Gesteigerte Produktion trotz anhaltend knappem Auftragsbestand
Anfang April beklagten die befragten Luzerner Industrieunternehmen zwar seltener einen "zu kleinen" Auftragsbestand (34%) als drei Monate zuvor (46%). Unter dem Strich wurde jedoch weiterhin deutlich von einem "zu kleinen" Auftragsbestand gesprochen (Saldo: –30 Punkte). Ungeachtet des knappen Auftragsbestands und obwohl eine ungenügende Nachfrage von 59 Prozent der Befragten als Hemmnis genannt wurde, wurde gleichwohl von einer im März gesteigerten Produktion berichtet, sowohl verglichen mit dem Vormonat (Saldo: 16 Punkte) als auch gegenüber dem Vorjahresmonat (Saldo: 21 Punkte).

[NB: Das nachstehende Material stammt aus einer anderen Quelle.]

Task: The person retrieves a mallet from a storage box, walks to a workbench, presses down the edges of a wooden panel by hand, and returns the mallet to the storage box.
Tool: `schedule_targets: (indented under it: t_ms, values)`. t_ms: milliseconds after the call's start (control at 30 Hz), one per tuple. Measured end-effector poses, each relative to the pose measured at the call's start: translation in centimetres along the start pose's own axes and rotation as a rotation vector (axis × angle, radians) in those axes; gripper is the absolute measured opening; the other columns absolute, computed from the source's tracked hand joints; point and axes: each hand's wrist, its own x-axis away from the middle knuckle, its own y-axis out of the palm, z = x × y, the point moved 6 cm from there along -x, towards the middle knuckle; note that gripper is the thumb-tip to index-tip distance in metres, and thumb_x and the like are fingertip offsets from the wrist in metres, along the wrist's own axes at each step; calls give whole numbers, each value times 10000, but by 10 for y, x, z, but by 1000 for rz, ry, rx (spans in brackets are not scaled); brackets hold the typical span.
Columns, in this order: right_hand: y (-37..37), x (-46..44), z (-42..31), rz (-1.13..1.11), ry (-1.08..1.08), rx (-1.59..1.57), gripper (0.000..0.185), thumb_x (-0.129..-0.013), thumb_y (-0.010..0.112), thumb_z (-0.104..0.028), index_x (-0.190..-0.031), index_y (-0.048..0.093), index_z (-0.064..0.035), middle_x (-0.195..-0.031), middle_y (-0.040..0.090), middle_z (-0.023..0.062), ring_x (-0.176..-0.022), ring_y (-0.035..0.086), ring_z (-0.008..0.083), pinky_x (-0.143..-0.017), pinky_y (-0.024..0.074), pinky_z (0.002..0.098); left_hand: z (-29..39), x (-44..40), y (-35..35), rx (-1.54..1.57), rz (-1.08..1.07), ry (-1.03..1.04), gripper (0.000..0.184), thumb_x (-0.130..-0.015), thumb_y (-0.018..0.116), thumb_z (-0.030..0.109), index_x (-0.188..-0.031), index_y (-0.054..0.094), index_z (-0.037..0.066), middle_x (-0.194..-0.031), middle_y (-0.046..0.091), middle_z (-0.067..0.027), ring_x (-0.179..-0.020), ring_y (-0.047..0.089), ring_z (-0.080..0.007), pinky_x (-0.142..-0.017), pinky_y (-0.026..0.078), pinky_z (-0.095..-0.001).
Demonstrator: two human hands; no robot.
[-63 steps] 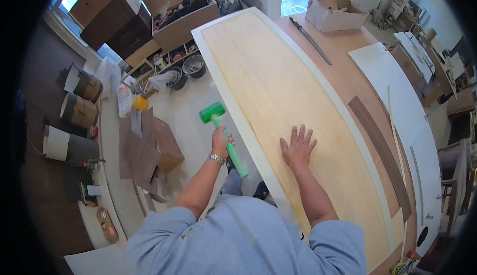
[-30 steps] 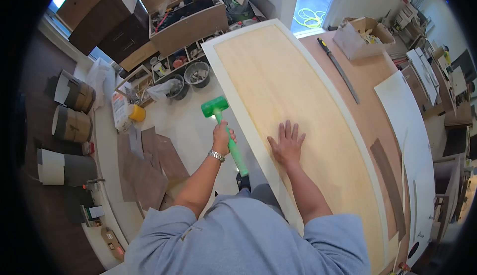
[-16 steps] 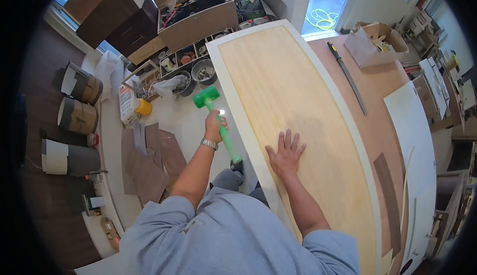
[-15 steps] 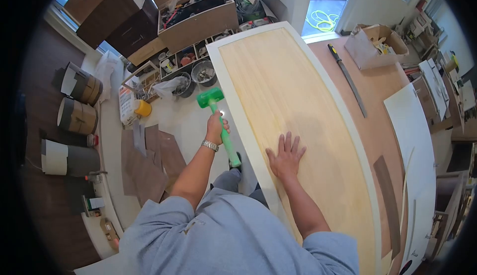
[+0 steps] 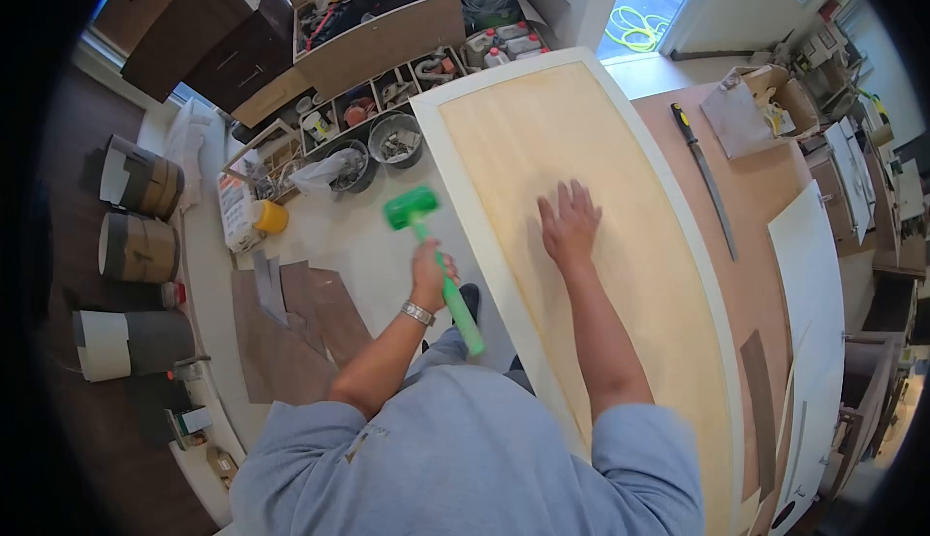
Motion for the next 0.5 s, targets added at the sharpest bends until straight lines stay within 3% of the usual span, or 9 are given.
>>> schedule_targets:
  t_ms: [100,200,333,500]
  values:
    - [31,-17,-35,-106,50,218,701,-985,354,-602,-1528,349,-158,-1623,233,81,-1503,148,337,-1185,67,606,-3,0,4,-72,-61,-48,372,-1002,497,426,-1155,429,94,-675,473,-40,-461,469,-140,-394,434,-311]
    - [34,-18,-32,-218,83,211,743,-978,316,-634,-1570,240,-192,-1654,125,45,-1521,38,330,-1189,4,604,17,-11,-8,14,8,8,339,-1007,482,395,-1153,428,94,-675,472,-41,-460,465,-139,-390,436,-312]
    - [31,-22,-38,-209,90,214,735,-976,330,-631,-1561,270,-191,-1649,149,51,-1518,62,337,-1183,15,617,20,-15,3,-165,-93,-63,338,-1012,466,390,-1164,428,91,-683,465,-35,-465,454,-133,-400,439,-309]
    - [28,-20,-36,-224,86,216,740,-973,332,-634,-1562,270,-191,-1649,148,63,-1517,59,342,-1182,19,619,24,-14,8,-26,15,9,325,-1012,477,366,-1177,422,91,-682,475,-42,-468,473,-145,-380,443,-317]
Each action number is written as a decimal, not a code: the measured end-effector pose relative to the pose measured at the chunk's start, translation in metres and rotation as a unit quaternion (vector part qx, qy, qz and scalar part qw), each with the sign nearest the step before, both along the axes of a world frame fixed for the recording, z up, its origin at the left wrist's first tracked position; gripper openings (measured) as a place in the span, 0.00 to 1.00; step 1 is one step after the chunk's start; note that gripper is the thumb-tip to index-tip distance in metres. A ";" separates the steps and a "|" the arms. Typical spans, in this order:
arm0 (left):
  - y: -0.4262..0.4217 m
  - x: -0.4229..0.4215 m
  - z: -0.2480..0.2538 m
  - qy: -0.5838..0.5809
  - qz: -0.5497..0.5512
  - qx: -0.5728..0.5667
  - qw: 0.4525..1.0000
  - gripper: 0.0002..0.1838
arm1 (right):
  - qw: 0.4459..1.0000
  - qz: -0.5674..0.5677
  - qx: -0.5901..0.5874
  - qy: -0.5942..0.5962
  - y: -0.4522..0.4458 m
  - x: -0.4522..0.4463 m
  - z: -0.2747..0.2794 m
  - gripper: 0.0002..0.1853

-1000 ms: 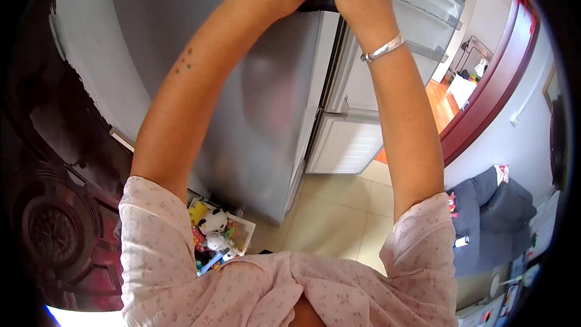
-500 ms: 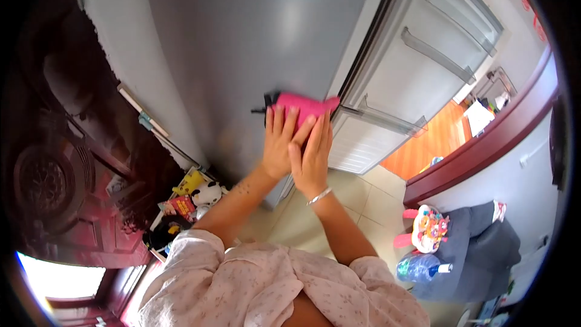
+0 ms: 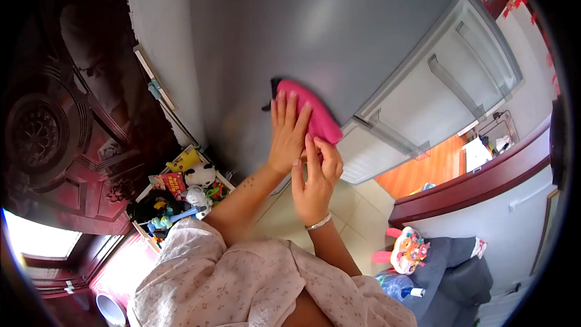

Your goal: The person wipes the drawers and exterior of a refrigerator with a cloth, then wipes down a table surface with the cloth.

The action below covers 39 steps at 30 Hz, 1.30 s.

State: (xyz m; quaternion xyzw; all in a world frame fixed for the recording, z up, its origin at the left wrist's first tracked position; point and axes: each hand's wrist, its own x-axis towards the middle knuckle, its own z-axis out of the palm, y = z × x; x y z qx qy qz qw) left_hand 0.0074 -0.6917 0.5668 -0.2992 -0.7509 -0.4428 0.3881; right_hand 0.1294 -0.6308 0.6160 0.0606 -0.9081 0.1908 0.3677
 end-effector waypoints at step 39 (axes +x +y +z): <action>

Etwas entspannt hat sich in der Luzerner Industrie momentan die Entwicklung der Wettbewerbsfähigkeit im Ausland ausserhalb der EU: Zwar sprachen 13 Prozent der Befragten Anfang April erneut von einer Verschlechterung gegenüber dem Vorquartal. Allerdings rapportierten auch 12 Prozent eine Verbesserung, womit erstmals seit Juli 2024 auch wieder positive Veränderungen wahrgenommen wurden. Während sich im Kanton Luzern positive und negative Urteile Anfang April also die Waage hielten (Saldo: –1 Punkt), konstatierten die Industriebetriebe schweizweit erneut eine Verschlechterung der Wettbewerbsposition ausserhalb der EU (Saldo: –15 Punkte).

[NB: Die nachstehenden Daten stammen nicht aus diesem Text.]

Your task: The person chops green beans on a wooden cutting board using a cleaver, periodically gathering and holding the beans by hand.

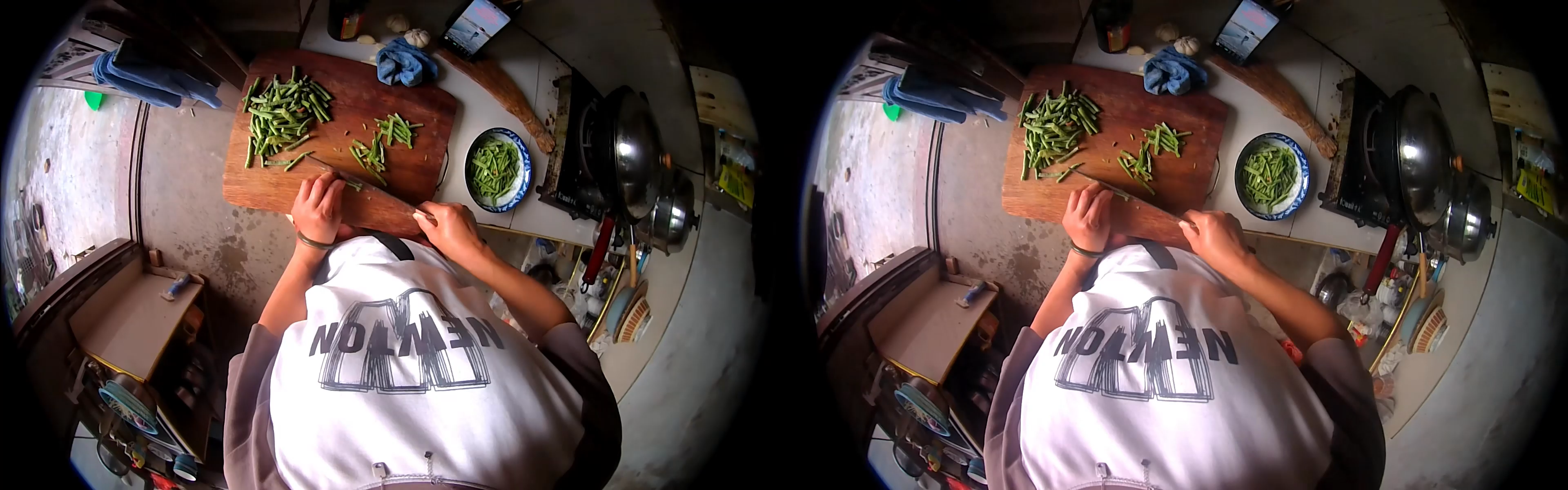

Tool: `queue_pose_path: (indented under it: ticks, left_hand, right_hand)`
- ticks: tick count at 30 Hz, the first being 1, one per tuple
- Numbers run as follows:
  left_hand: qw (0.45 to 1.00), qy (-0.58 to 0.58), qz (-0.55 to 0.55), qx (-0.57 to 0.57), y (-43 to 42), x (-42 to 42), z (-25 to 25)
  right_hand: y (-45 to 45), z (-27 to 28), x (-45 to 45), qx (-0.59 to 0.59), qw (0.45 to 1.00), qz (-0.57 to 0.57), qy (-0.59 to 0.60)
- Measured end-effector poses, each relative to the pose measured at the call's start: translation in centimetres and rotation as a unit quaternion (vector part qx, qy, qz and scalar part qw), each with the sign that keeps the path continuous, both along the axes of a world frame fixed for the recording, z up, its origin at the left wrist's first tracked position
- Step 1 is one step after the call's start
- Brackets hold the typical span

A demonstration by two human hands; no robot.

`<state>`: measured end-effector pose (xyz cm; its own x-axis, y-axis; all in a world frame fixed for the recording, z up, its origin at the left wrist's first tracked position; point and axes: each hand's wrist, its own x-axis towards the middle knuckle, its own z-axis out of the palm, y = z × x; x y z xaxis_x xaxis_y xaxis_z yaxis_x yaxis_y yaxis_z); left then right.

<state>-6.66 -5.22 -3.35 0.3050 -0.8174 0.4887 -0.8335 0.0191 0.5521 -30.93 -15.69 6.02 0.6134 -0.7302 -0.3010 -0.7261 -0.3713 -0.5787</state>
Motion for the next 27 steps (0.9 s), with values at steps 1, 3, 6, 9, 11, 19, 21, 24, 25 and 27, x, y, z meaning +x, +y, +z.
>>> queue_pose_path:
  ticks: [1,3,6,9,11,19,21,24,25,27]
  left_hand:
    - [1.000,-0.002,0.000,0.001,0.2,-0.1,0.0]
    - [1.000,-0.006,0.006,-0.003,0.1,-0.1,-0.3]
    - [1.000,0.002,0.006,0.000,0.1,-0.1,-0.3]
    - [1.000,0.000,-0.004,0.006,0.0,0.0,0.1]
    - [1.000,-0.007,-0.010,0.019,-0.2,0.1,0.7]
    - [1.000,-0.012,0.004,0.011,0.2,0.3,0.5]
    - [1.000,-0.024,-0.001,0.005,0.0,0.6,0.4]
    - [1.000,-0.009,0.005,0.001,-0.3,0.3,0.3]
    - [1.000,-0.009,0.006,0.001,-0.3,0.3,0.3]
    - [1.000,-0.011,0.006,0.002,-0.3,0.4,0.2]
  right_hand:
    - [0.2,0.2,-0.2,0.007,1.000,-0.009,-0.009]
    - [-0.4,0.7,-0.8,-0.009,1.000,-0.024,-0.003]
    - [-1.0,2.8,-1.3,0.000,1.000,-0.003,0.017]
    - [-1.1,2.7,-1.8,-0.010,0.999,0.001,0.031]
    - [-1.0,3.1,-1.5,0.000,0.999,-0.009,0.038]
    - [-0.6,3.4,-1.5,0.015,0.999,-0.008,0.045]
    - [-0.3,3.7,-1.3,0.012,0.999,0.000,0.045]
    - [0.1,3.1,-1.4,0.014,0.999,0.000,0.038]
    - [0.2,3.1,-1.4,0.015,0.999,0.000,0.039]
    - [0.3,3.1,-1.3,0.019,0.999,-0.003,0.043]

Aussichten bleiben verhalten – Preissteigerungen erwartet
Gegenwärtig deutet wenig auf einen baldigen Aufschwung in der Luzerner Industrie hin: Die befragten Betriebe erwarteten Anfang April für die Zeit bis Ende September insgesamt eine "unveränderte" Geschäftslage (Saldo: –4 Punkte). Auch gesamtschweizerisch wurde mit einer "unveränderten" Geschäftslage gerechnet (Saldo: 7 Punkte). Damit blickten die Befragten aus der Industrie Anfang April sowohl im Kanton Luzern als auch schweizweit wieder pessimistischer in die Zukunft als unmittelbar vor Ausbruch des Kriegs im Iran, als zwischenzeitlich etwas Zuversicht aufgekeimt war und per Saldo eine positive Erwartung resultiert hatte (Saldo Februar CH: 20 Punkte, LU: 15 Punkte).
Die jüngsten Preissteigerungen für Erdöl scheinen sich auch in den erwarteten Preisentwicklungen für die Zeit bis Ende Juni niederzuschlagen: So war der Anteil jener Industriebetriebe, die mit steigenden Einkaufspreisen rechneten, im 1. Quartal 2026 spürbar angestiegen. Das Gesamturteil (Saldo LU: 56 Punkte, CH: 50 Punkte) fiel Anfang April entsprechend viel deutlicher aus als noch im Januar (Saldo LU, CH: je 19 Punkte). Während die Luzerner Industrie im Januar unter dem Strich zudem noch nicht von steigenden Verkaufspreisen ausgegangen war (Saldo: 4 Punkte), hat sich das Blatt in der Zwischenzeit gewendet: In der Tendenz wurde Anfang April für die kommenden Monate bis Ende Juni eine Erhöhung der Verkaufspreise erwartet (Saldo LU: 14 Punkte, CH: 20 Punkte).
Im Kanton Luzern wurde in der Industrie insgesamt Anfang April knapp mit einer Reduktion des Personalbestands bis Ende Juni gerechnet (Saldo: –11 Punkte). Gesamtschweizerisch gingen die befragten Industrieunternehmen für denselben Zeitraum indes von einer unveränderten Beschäftigtenzahl aus (Saldo: –5 Punkte).